→ **The task**
Produce word for word the lines of the data below running from the one that has "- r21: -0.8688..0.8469" to the one that has "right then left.", inclusive, and no others.
━━━
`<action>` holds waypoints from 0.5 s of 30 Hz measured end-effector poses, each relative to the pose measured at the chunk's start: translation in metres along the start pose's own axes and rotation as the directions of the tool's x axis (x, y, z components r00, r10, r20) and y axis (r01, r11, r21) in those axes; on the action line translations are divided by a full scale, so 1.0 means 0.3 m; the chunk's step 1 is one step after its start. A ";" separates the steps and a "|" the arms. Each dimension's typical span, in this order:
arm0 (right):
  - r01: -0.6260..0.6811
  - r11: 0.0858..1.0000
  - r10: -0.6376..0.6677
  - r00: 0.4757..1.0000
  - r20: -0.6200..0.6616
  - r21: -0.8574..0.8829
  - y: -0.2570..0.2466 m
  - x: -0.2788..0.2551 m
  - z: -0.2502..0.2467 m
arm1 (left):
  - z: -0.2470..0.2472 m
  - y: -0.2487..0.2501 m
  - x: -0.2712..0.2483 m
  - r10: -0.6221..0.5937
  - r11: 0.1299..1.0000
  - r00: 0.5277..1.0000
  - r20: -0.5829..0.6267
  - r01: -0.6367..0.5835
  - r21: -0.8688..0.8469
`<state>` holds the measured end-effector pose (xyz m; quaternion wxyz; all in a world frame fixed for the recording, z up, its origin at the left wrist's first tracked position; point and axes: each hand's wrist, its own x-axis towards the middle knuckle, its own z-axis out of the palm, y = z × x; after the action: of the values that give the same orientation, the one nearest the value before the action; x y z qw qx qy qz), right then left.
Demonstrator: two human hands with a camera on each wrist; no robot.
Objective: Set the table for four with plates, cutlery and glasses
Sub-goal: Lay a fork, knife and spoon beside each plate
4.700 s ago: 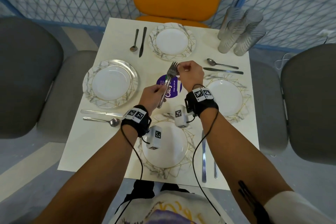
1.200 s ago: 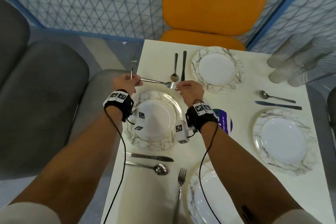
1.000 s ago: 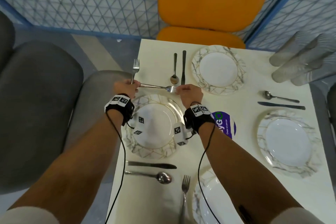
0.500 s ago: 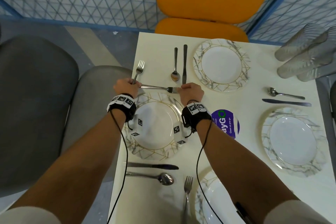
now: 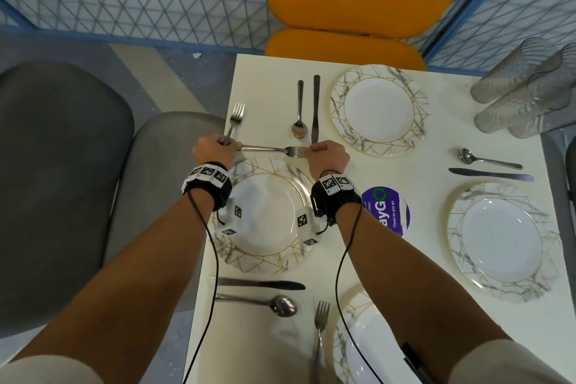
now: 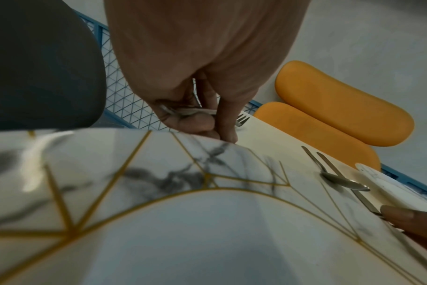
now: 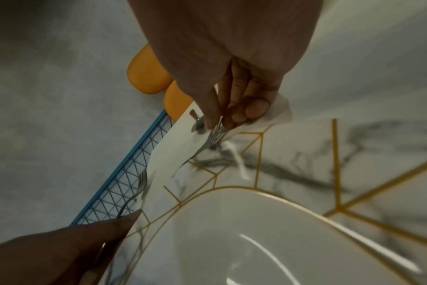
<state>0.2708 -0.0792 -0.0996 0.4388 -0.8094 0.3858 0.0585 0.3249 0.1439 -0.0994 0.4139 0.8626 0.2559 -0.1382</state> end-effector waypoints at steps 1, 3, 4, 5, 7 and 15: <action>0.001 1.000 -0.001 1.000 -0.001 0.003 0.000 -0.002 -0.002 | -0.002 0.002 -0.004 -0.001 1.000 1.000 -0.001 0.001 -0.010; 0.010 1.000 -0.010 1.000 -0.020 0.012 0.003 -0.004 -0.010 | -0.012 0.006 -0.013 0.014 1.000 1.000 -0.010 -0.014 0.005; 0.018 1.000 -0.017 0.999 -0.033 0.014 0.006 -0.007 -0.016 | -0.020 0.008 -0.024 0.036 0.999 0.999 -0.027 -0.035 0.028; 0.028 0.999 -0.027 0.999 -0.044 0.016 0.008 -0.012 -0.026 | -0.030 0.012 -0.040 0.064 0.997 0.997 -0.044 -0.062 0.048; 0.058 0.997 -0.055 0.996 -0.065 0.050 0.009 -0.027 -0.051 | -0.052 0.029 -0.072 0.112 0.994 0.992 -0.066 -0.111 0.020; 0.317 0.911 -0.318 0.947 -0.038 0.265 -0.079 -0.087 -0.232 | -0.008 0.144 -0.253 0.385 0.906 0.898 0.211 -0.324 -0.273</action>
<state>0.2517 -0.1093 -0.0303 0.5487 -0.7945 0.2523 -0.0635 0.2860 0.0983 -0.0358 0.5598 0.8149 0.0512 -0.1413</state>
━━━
→ **The completed task**
  - r21: -0.8688..0.8469
`<state>` holds the measured end-effector pose (xyz m; quaternion wxyz; all in a world frame fixed for the recording, z up, its origin at the left wrist's first tracked position; point and axes: each hand's wrist, its own x-axis towards the middle knuckle, its own z-axis out of the palm, y = z × x; after the action: of the values that give the same orientation, the one nearest the value before the action; x y z qw qx qy qz), right then left.

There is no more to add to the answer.